Steven T. Caya, for Plaintiff.

Stephen E. Balogh, Williams & McCarthy, Rockford, IL, for Defendant.

OPINION AND ORDER

CRABB, District Judge.

This is a civil action brought pursuant to 29 U.S.C. § 1132(e) of the Employee Retirement Income Security Act and 28 U.S.C. § 1331. Plaintiff Bryan Tourdot is suing for benefits he believes are due him under the terms of his employer's group health plan. Defendant denies that it owes plaintiff any benefits, arguing that plaintiff was injured as a result of an illegal act (driving while intoxicated) and the plan provides no coverage for services provided as a result of an illegal act. The case is before the court on cross-motions for summary judgment filed by the parties.
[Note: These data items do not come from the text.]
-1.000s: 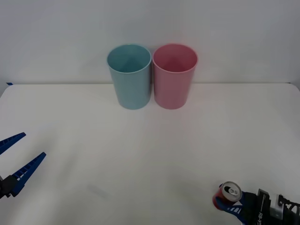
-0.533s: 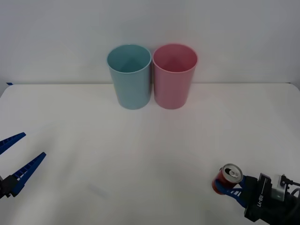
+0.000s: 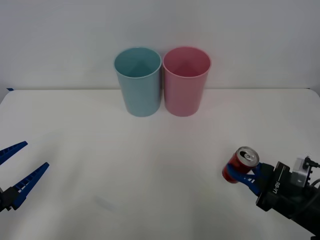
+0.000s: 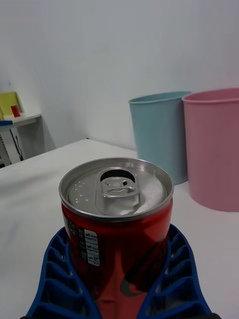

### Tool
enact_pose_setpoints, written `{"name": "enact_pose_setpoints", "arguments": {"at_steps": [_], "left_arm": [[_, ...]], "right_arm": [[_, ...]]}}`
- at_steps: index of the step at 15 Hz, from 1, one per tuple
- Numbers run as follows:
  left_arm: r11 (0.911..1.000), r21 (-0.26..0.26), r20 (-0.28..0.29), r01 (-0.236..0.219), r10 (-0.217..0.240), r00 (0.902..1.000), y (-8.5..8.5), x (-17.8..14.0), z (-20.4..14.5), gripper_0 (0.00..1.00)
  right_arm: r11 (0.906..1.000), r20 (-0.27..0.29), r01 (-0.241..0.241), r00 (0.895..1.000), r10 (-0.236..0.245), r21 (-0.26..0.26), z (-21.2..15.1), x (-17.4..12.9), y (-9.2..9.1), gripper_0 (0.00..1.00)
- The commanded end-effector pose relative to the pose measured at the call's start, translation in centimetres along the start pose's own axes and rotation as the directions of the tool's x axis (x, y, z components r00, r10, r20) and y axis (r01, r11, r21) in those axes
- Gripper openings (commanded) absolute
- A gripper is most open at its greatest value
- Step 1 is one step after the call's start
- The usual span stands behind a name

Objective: Grasp the object on the table and drop it into the matching bin: aluminum can to the light blue bin, PET bottle to the pink bin.

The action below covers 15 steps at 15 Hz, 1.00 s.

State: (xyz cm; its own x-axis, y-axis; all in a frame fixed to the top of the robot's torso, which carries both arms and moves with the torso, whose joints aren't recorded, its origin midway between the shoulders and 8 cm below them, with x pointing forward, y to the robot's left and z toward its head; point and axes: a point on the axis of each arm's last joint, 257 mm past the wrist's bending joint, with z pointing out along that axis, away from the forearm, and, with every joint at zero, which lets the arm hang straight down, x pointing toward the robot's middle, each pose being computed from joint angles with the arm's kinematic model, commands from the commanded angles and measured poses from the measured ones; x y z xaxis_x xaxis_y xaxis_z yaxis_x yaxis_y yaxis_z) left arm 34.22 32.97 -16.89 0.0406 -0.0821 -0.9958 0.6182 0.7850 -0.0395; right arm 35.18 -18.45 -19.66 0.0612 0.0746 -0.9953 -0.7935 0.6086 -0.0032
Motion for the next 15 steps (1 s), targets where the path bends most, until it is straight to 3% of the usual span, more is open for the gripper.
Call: {"name": "enact_pose_setpoints", "arguments": {"at_steps": [1,2,8,10,15], "left_arm": [[1.0,0.0,0.0,0.0,0.0,1.0,0.0,0.0,0.0,1.0],[1.0,0.0,0.0,0.0,0.0,1.0,0.0,0.0,0.0,1.0],[1.0,0.0,0.0,0.0,0.0,1.0,0.0,0.0,0.0,1.0],[1.0,0.0,0.0,0.0,0.0,1.0,0.0,0.0,0.0,1.0],[1.0,0.0,0.0,0.0,0.0,1.0,0.0,0.0,0.0,1.0]], "right_arm": [[0.9995,0.042,-0.027,0.999,0.028,-0.014,1.1,-2.6,0.4,0.0],[0.9991,0.055,-0.036,0.998,0.037,-0.02,1.4,-3.4,0.5,0.0],[0.9995,0.133,0.028,0.991,-0.026,-0.015,5.5,-9.1,0.3,0.0],[0.9984,0.132,0.049,0.99,-0.044,-0.03,7.4,-10.1,0.1,0.0],[0.9987,0.115,0.041,0.993,-0.038,-0.03,12.2,-12.3,-0.9,0.0]]}}
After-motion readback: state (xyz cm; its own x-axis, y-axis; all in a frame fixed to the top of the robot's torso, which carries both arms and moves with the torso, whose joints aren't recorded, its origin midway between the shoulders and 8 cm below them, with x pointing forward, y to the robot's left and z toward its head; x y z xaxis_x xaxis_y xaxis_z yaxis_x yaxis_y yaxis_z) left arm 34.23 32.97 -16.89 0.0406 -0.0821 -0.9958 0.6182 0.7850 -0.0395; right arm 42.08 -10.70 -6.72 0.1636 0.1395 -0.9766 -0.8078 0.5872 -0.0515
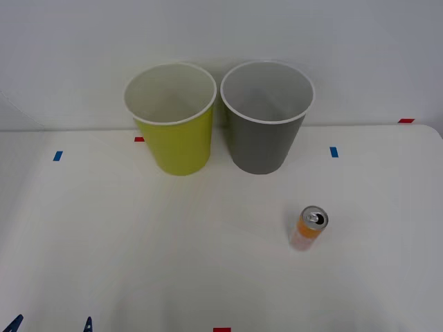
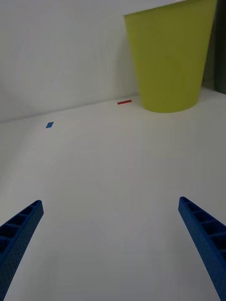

Plaintiff began this action in a Wisconsin state court; defendant removed the case to this court. It is not entirely clear whether plaintiff is suing the correct defendant or whether venue is proper in this district. Section 1132(e)(2) of ERISA provides that actions may be brought "in the district where the plan is administered, where the breach took place, or where a defendant resides or may be found." The parties have not explained whether defendant is the administrator of the employer's group health plan; presumably it is and therefore is a proper defendant under § 1132(e). Assuming that it is, however, defendant should have removed this case to the Northern District of Illinois, the district in which the plan is administered (because it is the district in which defendant has its place of business) and also the district in which the alleged breach (refusal to pay benefits under the plan) would have occurred. Despite these questions, I see no reason not to exercise jurisdiction over the dispute. Subject matter jurisdiction is present under § 1132(e)(1); defendant has not denied that it is subject to suit and potentially liable for any remedy plaintiff may be due; and improper venue may be waived, as it has been in this case by plaintiff's failure to raise the subject.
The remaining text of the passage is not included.